* _Problem_: Your result should be the lines holding the word "comb", copied from the entries below.

Segment Start: Entries provided

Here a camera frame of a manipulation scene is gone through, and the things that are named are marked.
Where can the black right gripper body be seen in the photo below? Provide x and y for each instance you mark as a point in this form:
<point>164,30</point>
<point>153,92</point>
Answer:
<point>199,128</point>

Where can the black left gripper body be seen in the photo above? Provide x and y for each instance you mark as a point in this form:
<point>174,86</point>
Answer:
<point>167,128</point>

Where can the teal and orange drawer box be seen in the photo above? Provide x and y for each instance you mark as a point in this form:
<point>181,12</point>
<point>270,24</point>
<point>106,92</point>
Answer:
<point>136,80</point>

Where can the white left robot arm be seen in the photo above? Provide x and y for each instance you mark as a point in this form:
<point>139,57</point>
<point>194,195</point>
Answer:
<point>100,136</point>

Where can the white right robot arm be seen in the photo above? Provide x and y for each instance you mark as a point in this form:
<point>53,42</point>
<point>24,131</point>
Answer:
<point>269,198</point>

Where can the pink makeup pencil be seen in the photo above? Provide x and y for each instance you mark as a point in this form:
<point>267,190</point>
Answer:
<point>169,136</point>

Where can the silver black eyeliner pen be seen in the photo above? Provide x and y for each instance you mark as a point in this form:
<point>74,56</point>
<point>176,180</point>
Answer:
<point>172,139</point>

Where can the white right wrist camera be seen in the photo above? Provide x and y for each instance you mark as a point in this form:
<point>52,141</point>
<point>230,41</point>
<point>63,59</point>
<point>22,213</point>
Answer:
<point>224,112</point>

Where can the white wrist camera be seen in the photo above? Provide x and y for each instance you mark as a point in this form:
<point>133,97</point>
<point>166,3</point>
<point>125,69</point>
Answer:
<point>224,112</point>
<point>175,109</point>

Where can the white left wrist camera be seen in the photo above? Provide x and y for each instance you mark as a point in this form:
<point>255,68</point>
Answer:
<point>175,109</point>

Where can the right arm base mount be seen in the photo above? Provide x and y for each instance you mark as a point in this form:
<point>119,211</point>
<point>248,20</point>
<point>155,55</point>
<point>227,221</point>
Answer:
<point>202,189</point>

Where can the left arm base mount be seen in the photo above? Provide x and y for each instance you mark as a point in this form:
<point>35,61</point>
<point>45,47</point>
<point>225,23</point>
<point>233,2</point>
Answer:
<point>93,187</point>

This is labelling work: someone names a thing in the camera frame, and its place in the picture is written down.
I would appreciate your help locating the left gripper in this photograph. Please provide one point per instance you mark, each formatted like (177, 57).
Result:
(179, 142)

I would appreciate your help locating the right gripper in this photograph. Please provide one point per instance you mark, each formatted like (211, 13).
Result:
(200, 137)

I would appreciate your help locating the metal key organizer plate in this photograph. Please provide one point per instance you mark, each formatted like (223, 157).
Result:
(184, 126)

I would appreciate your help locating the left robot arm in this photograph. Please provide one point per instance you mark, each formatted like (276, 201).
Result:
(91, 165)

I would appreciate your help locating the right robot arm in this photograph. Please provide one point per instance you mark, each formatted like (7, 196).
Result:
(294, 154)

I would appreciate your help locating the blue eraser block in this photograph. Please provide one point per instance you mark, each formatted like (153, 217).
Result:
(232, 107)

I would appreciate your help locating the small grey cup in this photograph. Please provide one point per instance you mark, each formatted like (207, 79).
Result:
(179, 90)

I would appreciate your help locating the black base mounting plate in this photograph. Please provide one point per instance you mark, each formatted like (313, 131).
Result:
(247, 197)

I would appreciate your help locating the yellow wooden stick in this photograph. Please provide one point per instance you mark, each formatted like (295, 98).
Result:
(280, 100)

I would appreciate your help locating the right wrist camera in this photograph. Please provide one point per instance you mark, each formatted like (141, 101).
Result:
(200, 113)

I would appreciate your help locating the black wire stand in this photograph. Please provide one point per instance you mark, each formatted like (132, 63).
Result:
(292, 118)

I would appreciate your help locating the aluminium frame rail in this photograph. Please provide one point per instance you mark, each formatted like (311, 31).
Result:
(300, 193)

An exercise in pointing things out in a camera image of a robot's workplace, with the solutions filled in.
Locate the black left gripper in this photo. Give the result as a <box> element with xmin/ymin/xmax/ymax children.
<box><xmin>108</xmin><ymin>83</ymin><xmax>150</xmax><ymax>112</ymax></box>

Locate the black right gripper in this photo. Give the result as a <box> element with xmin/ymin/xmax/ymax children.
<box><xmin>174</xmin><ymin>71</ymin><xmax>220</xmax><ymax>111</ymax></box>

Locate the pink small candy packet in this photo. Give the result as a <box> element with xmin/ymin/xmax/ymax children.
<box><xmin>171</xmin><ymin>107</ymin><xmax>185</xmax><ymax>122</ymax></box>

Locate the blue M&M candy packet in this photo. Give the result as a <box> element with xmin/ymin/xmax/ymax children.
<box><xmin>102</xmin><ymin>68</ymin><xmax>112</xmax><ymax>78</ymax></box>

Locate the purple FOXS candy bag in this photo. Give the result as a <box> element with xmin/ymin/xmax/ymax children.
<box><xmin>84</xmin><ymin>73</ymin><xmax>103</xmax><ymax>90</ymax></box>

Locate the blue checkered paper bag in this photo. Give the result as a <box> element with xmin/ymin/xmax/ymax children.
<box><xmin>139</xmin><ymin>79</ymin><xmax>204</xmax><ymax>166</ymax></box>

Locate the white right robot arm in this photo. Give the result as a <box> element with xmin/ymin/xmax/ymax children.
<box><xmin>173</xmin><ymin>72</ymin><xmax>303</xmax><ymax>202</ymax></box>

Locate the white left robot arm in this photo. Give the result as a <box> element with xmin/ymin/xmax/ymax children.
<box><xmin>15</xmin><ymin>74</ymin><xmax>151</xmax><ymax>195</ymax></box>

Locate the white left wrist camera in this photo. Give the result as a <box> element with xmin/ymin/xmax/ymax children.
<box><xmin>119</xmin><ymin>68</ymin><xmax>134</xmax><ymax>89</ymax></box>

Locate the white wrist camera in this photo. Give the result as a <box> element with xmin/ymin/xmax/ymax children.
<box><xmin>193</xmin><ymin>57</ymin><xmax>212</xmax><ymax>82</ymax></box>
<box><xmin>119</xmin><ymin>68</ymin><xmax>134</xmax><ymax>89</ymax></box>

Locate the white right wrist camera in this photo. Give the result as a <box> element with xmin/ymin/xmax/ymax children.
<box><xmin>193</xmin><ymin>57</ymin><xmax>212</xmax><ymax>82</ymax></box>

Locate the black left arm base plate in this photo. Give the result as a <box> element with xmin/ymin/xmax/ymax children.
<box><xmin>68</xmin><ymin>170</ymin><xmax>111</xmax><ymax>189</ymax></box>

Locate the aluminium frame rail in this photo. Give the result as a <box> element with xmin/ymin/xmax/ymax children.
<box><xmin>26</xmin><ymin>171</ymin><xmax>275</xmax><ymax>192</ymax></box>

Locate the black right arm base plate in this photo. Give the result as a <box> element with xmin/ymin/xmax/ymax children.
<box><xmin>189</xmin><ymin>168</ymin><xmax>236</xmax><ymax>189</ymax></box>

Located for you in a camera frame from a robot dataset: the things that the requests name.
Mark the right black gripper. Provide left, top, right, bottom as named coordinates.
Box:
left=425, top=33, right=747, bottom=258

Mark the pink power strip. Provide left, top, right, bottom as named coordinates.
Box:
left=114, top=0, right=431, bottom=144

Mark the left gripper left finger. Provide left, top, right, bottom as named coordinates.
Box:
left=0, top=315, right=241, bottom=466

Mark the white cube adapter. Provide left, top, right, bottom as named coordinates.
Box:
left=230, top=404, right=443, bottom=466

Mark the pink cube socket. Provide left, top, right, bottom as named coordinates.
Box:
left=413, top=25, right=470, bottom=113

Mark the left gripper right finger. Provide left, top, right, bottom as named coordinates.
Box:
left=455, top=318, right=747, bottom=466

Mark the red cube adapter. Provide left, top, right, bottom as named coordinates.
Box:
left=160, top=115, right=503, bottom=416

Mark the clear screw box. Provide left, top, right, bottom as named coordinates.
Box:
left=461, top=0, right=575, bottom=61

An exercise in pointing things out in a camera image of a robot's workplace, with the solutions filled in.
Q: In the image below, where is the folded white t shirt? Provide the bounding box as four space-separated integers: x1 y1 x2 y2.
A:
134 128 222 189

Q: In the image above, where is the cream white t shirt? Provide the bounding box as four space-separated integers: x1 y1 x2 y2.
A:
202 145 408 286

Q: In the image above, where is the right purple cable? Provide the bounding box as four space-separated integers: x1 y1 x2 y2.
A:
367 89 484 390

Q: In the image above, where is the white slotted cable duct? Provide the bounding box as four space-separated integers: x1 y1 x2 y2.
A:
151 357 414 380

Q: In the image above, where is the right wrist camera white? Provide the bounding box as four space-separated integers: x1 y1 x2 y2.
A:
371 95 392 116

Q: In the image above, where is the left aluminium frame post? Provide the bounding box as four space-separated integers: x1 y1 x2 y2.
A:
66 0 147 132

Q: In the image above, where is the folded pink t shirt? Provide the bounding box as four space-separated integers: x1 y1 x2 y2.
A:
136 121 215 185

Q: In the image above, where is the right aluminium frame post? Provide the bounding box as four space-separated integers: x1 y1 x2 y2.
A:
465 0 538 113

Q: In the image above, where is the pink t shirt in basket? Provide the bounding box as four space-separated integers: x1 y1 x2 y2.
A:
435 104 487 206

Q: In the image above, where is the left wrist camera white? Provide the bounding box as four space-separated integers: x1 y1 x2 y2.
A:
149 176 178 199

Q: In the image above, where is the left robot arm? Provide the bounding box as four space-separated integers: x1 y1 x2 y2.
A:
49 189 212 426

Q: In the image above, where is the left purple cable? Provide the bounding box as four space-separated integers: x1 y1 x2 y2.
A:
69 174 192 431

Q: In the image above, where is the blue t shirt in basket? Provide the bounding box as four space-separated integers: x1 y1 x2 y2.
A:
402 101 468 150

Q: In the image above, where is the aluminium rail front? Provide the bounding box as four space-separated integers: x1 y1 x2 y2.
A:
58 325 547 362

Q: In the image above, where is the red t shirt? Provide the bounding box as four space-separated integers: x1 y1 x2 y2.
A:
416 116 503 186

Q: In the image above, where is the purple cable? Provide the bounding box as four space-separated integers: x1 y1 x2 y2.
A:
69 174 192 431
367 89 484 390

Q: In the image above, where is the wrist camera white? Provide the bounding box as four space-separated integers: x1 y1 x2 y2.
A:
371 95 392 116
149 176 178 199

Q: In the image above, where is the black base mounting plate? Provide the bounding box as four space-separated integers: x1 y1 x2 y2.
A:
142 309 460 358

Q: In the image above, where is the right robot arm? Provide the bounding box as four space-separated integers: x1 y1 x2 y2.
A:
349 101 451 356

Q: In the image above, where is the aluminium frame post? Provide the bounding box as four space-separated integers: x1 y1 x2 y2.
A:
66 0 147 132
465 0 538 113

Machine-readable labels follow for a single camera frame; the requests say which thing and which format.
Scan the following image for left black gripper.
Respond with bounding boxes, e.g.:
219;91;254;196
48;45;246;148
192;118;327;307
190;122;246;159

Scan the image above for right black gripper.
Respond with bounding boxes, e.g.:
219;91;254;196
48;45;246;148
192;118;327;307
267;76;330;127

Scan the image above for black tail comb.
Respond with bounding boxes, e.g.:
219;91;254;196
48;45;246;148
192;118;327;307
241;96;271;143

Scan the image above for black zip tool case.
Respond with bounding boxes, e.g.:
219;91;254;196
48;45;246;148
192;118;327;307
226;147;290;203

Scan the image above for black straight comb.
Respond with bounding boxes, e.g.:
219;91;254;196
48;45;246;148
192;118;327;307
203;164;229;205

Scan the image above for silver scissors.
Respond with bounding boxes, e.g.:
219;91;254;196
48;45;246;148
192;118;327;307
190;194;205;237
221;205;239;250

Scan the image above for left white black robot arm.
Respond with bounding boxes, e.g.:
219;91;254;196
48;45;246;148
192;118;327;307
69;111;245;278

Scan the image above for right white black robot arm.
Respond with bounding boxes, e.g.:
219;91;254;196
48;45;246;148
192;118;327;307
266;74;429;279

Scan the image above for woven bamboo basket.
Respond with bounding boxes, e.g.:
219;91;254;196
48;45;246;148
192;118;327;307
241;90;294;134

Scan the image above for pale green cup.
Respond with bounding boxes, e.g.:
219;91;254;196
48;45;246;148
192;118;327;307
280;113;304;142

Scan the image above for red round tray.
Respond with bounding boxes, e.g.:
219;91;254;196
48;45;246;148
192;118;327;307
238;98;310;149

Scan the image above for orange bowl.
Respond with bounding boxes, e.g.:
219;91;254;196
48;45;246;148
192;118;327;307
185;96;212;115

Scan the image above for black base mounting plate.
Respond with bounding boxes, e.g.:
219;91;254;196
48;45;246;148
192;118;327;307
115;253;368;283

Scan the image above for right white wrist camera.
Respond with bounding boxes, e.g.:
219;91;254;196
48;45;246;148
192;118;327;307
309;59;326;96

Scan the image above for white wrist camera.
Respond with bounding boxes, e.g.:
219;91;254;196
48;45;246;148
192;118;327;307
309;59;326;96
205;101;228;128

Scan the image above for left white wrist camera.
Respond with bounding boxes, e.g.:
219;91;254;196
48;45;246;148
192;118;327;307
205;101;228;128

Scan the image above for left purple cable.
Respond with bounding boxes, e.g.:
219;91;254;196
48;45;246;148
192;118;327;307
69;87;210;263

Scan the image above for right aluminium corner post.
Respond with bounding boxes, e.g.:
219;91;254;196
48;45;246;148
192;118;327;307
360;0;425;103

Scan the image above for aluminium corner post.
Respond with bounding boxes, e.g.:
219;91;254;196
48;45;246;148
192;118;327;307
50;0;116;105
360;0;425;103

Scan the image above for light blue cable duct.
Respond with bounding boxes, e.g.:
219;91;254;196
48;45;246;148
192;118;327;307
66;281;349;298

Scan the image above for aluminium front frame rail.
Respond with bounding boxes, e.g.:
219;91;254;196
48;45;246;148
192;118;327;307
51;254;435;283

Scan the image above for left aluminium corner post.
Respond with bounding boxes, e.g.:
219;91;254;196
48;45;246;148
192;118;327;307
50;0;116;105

Segment End: Entries provided

* _Exercise output_:
Scan the image above for black tail comb.
Scan the image above for black straight comb.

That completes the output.